Quanto aos esclarecimentos enviados ao conselho de deontologia do sindicato, esses não continham a troca de mensagens com Sérgio Figueiredo no Whatsapp, mas já faziam referência à posição do diretor de informação perante diversos casos investigados: “A ordem por parte do Diretor de Informação era clara: Não é a hora de apontar o dedo.”

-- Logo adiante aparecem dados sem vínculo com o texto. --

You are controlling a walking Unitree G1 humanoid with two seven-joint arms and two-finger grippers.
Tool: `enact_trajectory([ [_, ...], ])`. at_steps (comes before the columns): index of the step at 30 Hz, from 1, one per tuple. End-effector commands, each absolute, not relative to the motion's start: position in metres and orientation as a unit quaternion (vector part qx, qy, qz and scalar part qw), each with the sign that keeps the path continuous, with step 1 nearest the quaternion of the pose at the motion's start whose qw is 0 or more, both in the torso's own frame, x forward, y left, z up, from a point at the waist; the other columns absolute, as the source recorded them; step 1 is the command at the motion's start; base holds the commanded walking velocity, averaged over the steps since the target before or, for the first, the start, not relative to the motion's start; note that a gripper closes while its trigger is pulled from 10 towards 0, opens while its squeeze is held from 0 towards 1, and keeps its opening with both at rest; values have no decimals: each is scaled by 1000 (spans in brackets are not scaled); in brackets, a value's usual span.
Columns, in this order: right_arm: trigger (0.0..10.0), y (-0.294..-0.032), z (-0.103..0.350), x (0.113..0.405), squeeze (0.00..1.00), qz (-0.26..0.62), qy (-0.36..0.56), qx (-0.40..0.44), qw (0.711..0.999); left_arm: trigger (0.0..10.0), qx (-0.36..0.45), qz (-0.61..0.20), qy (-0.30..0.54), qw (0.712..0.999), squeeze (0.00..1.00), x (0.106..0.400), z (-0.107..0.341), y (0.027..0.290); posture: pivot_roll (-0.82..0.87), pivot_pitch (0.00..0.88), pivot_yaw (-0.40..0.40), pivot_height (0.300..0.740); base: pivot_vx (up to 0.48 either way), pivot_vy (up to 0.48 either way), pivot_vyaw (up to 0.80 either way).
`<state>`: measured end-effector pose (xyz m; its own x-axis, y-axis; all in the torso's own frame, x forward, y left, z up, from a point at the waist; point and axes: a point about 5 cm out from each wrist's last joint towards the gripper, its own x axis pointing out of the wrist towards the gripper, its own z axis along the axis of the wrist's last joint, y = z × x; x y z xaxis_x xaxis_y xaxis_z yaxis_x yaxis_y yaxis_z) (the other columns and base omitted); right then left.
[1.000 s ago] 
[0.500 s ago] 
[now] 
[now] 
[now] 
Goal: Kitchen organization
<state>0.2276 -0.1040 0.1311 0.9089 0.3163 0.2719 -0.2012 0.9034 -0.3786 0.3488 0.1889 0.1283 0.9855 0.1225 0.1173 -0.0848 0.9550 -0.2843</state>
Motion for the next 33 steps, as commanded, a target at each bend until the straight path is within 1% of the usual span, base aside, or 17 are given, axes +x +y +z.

O i contactou ontem o Sindicato dos Jornalistas, que reencaminhou o caso para o conselho de deontologia, que só hoje conseguirá reagir. Recorde-se que a 9 de abril, ainda sem todos os dados a que o conselho de redação teve acesso (como a troca de mensagens por Whatsapp), o conselho de deontologia concordou com o facto de o jornalismo não poder estar de quarentena, ainda que reconhecesse “que circunstâncias especiais (nomeadamente o facto de as redações estarem com muito mais trabalho, em condições mais difíceis, e menos profissionais) podem justificar decisões especiais – como a suspensão dos referidos programas de investigação”. A conclusão na altura era, porém, clara: “O CDSJ, em face das respostas enviadas pelo diretor de Informação da TVI, acredita que o jornalismo de investigação voltará à primeira linha das prioridades da TVI, mal estejam reunidas as condições para tal”. O i também questionou ontem a Entidade Reguladora para a Comunicação Social (ERC), que não enviou qualquer resposta até à hora de fecho desta edição.